Books at Bateman's
By ADRIAN TAHOURDIN
Rudyard Kipling’s bookshelves at Bateman’s in East Sussex are, as you would expect, well stocked. Kipling bought the Jacobean house with its 33 acres in 1902. By this time, he was, at the age of thirty-six, “the most famous writer in the English-speaking world”, to quote the leaflet from the National Trust, in whose possession the house now rests. (Elsie, the only one of his three children to survive into adulthood, bequeathed the property to the Trust when she died childless in 1976.)
In a recent article in the Commentary section of the TLS (March 28), Malyn Newitt, an emeritus professor of History at King’s College London, cites the Trust’s mission statement on its website, with its pledge of access to everyone. Newitt goes on to suggest that “Opening [the properties] up for ever, for everyone does not, however, seem to apply to its libraries”. The piece is accompanied by a photo taken at a Trust property, Lanhydrock in Bodmin, with its bookshelves showing metal bars across the book spines, making it impossible for the casual visitor to browse.
But David Pearson, in a letter published in this week’s issue of the paper (Letters, April 4), suggests that Newitt’s article is “unduly negative, and unrealistic in its criticisms”, pointing out that “the houses are full of historic objects which visitors are not able to use in the ways their makers intended – we do not sit on the chairs, walk on the rugs, or lie on the beds, because if we did, that heritage would be destroyed in a season” (Pearson is Director of Culture, Heritage & Libraries at the City of London Corporation).
I have to say I’ve never felt the urge to pick a book off the shelf in a National Trust property (it’s enjoyable just to consult the spines, particularly when one sees books such as The Thackerays in India, above), but I guess Newitt’s point was a slightly different one – that the libraries may contain books useful for research that are not easily accessible elsewhere. In which case, as the historian David Rundle offers in another letter in the same issue, it’s an idea to “contact [the staff] before arriving” and they will invariably be “helpful, forthcoming and quite willing to arrange a consultation”.

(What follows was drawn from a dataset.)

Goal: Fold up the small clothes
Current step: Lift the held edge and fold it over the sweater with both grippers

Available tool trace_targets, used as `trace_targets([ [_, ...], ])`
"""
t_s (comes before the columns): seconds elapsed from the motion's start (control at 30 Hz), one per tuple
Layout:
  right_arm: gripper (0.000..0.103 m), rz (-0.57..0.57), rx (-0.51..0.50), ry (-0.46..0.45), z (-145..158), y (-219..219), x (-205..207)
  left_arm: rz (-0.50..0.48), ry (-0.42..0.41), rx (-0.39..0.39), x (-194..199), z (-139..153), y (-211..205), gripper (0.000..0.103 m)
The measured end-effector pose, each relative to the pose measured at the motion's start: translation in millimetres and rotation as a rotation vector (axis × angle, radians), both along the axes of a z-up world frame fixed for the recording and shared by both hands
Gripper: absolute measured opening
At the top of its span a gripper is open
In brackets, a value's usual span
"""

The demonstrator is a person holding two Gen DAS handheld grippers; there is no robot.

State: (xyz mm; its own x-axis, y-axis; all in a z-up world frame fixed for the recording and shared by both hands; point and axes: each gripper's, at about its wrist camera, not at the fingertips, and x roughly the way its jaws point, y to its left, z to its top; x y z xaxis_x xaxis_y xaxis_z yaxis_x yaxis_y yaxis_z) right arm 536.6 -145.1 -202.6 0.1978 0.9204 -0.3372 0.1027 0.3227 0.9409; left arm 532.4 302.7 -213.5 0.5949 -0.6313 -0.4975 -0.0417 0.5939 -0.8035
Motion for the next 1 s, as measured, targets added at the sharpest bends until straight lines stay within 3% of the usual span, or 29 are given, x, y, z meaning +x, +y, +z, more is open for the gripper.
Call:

Bateman’s has other pleasures to offer apart from the books: Indian memorabilia, of course, including a sequence of plaques (see below) executed by Kipling’s father,John Lockwood Kipling who, as well as being a museum curator in Lahore, illustrated scenes from his son’s Indian stories. And, as always, there are the volunteers, who are keen to step forward and unburden themselves of everything they know about the room you have just entered.
Not forgetting the Vegetable Garden, with its carefully labelled plants, some of which I had never heard of: angelica, bugle, toadflax, soapwort, sneezewort, alecost . . . .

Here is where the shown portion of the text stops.